> **Problem details**
All that is needed is each line of the entries holding the word "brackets", copied as it stands.

[Opening Data records section]

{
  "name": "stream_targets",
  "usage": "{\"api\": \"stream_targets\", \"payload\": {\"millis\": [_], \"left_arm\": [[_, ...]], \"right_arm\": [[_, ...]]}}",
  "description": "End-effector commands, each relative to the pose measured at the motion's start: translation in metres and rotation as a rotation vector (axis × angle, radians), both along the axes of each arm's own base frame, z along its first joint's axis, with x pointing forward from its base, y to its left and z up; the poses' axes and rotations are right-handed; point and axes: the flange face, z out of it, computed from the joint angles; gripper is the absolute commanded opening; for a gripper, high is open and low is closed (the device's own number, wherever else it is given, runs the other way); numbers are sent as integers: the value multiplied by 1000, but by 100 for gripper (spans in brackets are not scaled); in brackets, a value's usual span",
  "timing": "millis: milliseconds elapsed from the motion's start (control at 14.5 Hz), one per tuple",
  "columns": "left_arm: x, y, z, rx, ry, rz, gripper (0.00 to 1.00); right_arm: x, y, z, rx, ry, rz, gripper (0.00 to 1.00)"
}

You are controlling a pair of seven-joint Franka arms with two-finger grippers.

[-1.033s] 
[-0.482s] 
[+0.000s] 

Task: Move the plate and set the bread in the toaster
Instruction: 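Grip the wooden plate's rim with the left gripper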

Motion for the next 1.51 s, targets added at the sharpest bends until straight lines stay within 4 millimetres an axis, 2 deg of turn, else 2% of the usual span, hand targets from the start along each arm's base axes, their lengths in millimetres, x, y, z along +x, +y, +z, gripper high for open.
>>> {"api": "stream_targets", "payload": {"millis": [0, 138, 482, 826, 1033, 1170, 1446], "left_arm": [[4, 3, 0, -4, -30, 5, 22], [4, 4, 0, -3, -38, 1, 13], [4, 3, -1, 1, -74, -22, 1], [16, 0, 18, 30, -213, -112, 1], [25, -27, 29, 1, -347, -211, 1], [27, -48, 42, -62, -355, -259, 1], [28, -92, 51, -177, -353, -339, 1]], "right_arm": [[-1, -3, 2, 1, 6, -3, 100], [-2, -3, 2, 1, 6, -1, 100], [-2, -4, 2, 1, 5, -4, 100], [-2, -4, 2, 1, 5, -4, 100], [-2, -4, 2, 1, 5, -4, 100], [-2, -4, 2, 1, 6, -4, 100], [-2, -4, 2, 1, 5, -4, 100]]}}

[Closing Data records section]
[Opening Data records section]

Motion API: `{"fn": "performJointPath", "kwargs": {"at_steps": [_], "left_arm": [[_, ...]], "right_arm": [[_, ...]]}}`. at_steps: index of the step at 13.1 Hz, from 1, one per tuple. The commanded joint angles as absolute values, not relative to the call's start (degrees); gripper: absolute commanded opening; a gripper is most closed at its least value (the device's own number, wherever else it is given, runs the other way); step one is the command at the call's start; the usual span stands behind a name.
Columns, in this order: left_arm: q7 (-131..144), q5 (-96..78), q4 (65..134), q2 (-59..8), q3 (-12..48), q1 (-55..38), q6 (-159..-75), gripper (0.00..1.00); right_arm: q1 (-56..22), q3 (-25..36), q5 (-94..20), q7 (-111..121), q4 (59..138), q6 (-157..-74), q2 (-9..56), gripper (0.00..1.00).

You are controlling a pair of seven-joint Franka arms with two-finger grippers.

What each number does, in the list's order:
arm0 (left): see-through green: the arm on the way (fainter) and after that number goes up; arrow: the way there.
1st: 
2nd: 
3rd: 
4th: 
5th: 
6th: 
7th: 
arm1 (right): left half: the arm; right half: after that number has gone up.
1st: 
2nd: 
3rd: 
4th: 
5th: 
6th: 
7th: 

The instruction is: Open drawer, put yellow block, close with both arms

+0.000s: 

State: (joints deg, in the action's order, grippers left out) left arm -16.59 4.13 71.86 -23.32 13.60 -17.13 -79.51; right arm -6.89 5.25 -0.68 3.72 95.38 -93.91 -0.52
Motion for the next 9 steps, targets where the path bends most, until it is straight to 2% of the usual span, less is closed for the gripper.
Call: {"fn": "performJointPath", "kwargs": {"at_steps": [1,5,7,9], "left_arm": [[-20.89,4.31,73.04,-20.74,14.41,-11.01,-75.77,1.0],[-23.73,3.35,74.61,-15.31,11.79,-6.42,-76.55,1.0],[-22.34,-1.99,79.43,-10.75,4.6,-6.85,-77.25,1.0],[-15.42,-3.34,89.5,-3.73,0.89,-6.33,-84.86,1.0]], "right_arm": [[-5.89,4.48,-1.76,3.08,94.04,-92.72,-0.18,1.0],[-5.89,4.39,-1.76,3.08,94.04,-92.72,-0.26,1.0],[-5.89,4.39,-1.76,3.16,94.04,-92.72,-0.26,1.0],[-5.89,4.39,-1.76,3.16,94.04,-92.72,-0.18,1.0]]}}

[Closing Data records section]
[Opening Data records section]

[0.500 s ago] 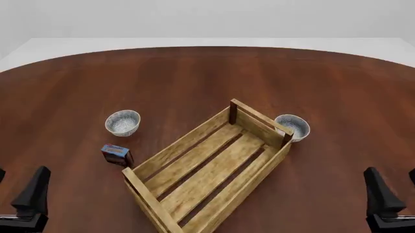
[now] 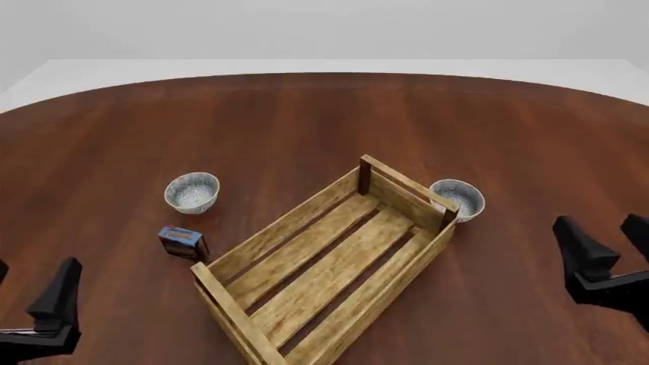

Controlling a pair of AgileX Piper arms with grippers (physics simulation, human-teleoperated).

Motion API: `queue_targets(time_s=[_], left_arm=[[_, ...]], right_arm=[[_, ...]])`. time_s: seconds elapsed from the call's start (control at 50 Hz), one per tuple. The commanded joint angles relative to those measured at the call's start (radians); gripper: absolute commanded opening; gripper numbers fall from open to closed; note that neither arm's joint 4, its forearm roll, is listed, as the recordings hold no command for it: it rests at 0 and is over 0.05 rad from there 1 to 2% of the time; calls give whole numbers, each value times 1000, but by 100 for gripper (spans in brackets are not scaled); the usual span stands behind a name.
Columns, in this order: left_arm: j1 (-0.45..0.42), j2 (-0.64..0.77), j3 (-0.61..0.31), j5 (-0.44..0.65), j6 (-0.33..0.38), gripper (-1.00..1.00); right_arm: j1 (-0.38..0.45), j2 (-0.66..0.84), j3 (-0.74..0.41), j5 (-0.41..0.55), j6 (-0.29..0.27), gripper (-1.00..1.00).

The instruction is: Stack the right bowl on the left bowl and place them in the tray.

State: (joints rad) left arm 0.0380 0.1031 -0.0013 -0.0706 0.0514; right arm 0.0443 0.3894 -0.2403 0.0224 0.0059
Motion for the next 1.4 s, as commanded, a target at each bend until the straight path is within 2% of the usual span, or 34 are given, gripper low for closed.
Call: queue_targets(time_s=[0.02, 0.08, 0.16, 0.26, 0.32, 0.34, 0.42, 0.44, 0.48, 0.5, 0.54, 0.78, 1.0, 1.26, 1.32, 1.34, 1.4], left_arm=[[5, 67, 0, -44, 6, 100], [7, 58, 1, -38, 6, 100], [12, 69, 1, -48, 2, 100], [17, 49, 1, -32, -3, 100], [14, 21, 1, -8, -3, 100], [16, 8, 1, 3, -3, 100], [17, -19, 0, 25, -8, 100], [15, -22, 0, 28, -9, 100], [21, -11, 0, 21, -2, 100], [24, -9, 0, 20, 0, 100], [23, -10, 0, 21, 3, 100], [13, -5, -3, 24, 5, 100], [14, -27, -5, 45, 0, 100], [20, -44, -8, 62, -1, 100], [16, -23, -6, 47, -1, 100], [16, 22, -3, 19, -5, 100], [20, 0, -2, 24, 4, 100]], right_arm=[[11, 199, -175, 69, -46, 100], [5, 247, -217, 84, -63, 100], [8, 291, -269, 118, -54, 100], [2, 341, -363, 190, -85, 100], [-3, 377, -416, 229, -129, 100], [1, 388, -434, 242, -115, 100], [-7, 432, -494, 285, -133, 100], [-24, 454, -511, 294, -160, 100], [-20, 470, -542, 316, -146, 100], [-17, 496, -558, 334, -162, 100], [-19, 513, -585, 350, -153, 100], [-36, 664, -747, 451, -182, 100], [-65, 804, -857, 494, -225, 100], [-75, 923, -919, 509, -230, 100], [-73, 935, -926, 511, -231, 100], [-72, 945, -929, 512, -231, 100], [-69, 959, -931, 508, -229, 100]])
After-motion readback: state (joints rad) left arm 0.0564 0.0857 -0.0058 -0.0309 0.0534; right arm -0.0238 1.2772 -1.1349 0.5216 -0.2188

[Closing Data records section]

> **Exercise solution**
  "description": "End-effector commands, each relative to the pose measured at the motion's start: translation in metres and rotation as a rotation vector (axis × angle, radians), both along the axes of each arm's own base frame, z along its first joint's axis, with x pointing forward from its base, y to its left and z up; the poses' axes and rotations are right-handed; point and axes: the flange face, z out of it, computed from the joint angles; gripper is the absolute commanded opening; for a gripper, high is open and low is closed (the device's own number, wherever else it is given, runs the other way); numbers are sent as integers: the value multiplied by 1000, but by 100 for gripper (spans in brackets are not scaled); in brackets, a value's usual span",
Motion API: `queue_targets(time_s=[_], left_arm=[[_, ...]], right_arm=[[_, ...]])`. time_s: seconds elapsed from the call's start (control at 50 Hz), one per tuple. The commanded joint angles relative to those measured at the call's start (radians); gripper: absolute commanded opening; gripper numbers fall from open to closed; note that neither arm's joint 4, its forearm roll, is listed, as the recordings hold no command for it: it rests at 0 and is over 0.05 rad from there 1 to 2% of the time; calls give whole numbers, each value times 1000, but by 100 for gripper (spans in brackets are not scaled); the usual span stands behind a name.

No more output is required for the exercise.